Мы учимся в разных школах, но каждую зиму пересекаемся в зимнем бейсбольном лагере на три округа, так что наше поверхностное знакомство длится не первый год. Саттон умеет расположить к себе и поднять людям настроение, если погода дрянь или игра не ладится. Вот только меня не покидает ощущение, что все это напускное, а настоящего Саттона мы знать не знаем. Зато он легок на подъем – в этом ему не откажешь.
– О, привет! Ты ж Нолан, да? – Он улыбается, и зубы отсвечивают белым в лунном свете.
– Ага, – отвечаю я, не зная, что еще сказать. Вдруг он спросит, что я здесь делаю посреди ночи? Но он не спрашивает.
– Добро пожаловать! – И Саттон разводит руками, будто поляна принадлежит ему.
Не понимаю, в чем кайф сидеть душной летней ночью в парке, пить пиво и кормить комаров. Хоть бы фантазию включили! Забрались бы к кому-нибудь в дом или в подвал, нашли помещение с кондиционером или, на худой конец, вентилятором. С холодильником. Неужели это все, на что способны подростки?..
Саттон спрыгивает с качелей и подходит ближе, парочка следует за ним. Парень, худой и смуглый, глядит исподлобья. Возможно, он специально напустил на себя такой вид. Девчонки в школе говорят, что серьезные задумчивые юноши сейчас в моде. И девушка, темнокожая, с длинными черными волосами, каждые несколько шагов останавливается и оглядывается.
Саттон быстро знакомит нас:
– Марко и Лиди.
– Ли-ди-я, – поправляет девушка, произнося свое имя по слогам. Она смотрит мне прямо в глаза, и даже в темноте видно, что она красивая.
Саттон расплывается в улыбке.
– О да, ты можешь называть ее Лиди, только если ты…
Она замахивается, чтобы дать ему подзатыльник, но он ловит ее за запястье и ржет.
– Ну ты клоун! – возмущается она и тоже смеется.
Не понимаю. На самом деле не понимаю. Саттон Таннер – козлина, а она этого не замечает. Пора убираться.
– Пиво будешь? – спрашивает Саттон, запуская руку в рюкзак. Судя по тому, как нетвердо он стоит на ногах, банка пива рванет, если именно он нес сюда рюкзак.
– Да нет, спасибо. Я…
Что я? Я тут брожу по парку, пытаясь понять, как число пи связано с исчезновением моего брата. Ищу паранормальные явления, а для них тут самое место. Не могу же я так ответить? А эти трое так и смотрят на меня.

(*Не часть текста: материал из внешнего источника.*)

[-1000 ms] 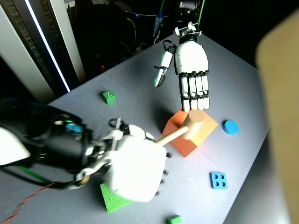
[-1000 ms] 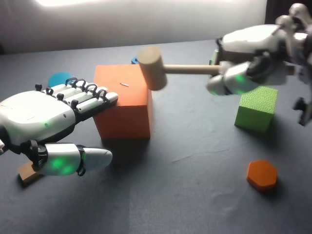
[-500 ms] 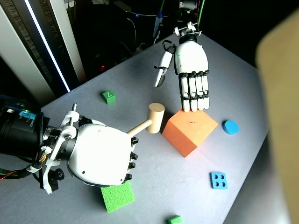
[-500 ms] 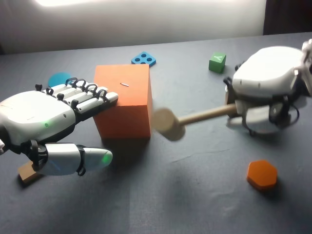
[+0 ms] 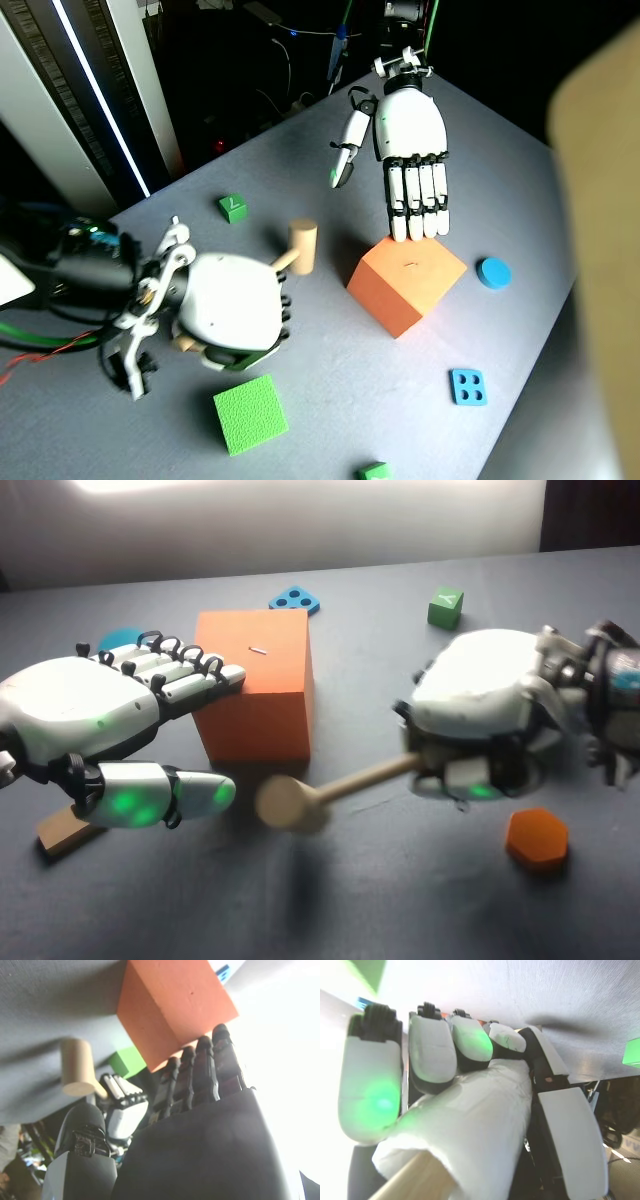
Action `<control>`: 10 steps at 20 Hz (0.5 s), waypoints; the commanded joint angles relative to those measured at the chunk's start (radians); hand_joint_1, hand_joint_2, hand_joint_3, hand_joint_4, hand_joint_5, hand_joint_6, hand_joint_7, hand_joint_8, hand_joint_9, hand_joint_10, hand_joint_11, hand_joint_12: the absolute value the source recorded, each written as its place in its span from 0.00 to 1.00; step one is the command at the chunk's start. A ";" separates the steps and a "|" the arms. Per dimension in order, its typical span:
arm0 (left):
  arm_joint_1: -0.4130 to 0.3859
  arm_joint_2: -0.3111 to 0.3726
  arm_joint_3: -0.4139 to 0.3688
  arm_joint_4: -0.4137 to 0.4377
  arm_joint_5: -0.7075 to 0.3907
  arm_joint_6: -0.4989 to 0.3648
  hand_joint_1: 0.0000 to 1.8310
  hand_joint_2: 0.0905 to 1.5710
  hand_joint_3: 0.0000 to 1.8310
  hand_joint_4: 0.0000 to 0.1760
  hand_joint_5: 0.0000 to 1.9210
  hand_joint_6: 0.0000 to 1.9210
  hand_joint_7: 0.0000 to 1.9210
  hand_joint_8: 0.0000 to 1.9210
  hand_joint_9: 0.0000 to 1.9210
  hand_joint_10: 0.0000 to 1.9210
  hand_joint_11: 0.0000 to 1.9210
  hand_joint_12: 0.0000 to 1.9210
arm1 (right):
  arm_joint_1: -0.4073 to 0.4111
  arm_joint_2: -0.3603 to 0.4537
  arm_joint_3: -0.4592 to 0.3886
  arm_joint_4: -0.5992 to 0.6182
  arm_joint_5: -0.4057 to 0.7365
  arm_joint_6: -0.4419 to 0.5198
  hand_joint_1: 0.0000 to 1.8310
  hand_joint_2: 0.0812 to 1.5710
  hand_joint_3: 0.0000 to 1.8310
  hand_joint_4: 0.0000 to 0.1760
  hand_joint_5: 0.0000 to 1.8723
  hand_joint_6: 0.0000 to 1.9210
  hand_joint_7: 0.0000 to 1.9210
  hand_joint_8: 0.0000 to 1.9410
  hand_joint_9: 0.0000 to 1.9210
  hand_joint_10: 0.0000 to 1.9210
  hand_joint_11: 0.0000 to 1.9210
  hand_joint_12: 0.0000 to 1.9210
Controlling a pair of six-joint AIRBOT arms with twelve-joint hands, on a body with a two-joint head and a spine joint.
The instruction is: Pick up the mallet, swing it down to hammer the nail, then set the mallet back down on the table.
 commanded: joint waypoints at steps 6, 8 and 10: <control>-0.067 0.020 0.005 0.011 -0.067 -0.004 0.00 0.77 0.00 0.00 0.00 0.00 0.02 0.00 0.01 0.00 0.00 0.00 | -0.011 -0.060 0.029 0.002 0.058 -0.011 0.23 1.00 0.02 1.00 0.61 1.00 0.70 1.00 0.79 1.00 0.89 1.00; -0.093 0.026 0.008 0.051 -0.048 -0.033 0.00 0.77 0.00 0.00 0.00 0.00 0.02 0.00 0.00 0.00 0.00 0.00 | -0.027 -0.070 0.034 0.002 0.055 -0.022 0.22 1.00 0.02 0.99 0.59 1.00 0.68 1.00 0.78 1.00 0.88 1.00; -0.113 0.029 0.012 0.089 -0.042 -0.064 0.00 0.77 0.00 0.00 0.01 0.00 0.01 0.00 0.00 0.00 0.00 0.00 | -0.037 -0.075 0.041 0.002 0.055 -0.025 0.23 1.00 0.02 0.99 0.59 1.00 0.68 1.00 0.78 1.00 0.88 1.00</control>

Из темноты доносится треск ветки. Лидия аж подпрыгивает на месте и в ужасе вертит головой.
– Вы слышали? – спрашивает она дрожащим голосом.
– Крошка, успокойся! – говорит ей Саттон.

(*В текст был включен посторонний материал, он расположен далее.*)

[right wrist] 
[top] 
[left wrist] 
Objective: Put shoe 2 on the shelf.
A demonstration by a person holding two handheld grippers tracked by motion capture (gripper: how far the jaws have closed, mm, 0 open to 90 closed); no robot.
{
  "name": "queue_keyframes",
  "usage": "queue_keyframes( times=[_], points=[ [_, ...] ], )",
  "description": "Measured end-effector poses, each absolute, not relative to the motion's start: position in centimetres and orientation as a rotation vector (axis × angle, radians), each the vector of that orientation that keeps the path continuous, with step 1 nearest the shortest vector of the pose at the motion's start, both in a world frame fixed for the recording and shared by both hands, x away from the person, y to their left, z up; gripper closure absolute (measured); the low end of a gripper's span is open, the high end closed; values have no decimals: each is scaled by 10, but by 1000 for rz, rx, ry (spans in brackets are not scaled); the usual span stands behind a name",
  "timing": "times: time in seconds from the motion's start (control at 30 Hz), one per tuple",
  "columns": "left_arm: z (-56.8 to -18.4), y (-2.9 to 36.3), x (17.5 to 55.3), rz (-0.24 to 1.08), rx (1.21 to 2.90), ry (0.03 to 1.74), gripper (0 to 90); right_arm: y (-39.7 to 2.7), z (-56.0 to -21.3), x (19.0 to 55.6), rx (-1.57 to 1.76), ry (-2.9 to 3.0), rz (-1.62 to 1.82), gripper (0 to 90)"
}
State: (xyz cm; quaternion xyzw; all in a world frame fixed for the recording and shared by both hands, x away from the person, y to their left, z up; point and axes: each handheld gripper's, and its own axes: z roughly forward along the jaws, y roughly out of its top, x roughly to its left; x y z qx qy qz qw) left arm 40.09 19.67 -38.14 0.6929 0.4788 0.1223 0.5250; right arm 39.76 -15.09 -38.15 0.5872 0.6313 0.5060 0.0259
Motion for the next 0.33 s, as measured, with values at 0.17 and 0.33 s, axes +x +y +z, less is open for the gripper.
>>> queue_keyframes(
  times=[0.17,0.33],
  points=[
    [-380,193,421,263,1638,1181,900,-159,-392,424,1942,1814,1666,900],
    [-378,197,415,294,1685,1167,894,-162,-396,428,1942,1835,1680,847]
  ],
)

Марко через плечо вглядывается в парк.
– Да она после сегодняшнего еще не отошла.
– А что случилось-то? – спрашивает Саттон, глядя то на Лидию, то на Марко. Сразу видно: не любит узнавать новости последним.
Лидия пожимает плечами.
– Кеннеди случилась. Позвала меня помочь, а потом бросила.
– Она оставила тебя в своем доме? – уточняет Саттон, и его аж передергивает.
– Нет, в сарае.
– Вообще без разницы…
– Вот именно. Я там была и… вдруг что-то услышала. Да я уверена, что она и не уходила! Хотя она говорит, что была в полиции, на встрече с прокурором, что ли. И пропуск мне показала, и все дела.
Саттон хмурится.
– А зачем ты вообще пошла к Кеннеди домой?
– Я слышал звук сейчас, – вмешиваюсь в разговор.
Саттон и Лидия смотрят на меня с удивлением, точно успели забыть о моем существовании. О том, что полминуты назад звали меня присоединиться, знакомились, предлагали пиво.
– Саттон, давай уйдем отсюда, – просит Лидия, дергая его за рукав.
Он перестает улыбаться, пожимает плечами.
– Ну хорошо.
Я начинаю думать, что не такой уж он и козлина. Но Саттон – раз – и обесценивает все.
– Видишь, дружище, девушка всегда должна получать что хочет! – говорит он мне с ухмылкой.
Все-таки козлина. Лидия тыкает в него локтем, когда он проходит мимо, и устремляется следом. А за ними – Марко. Они выходят на тропинку и валят из парка. И им даже не интересно, что я здесь делал посреди ночи. Но мне же и легче. Я жду, пока их голоса окончательно смолкнут. Сижу один в темноте, закрыв глаза, и чувствую, как воспоминанием бьется в ладони сигнал. Представляю окружность и себя в самом ее центре.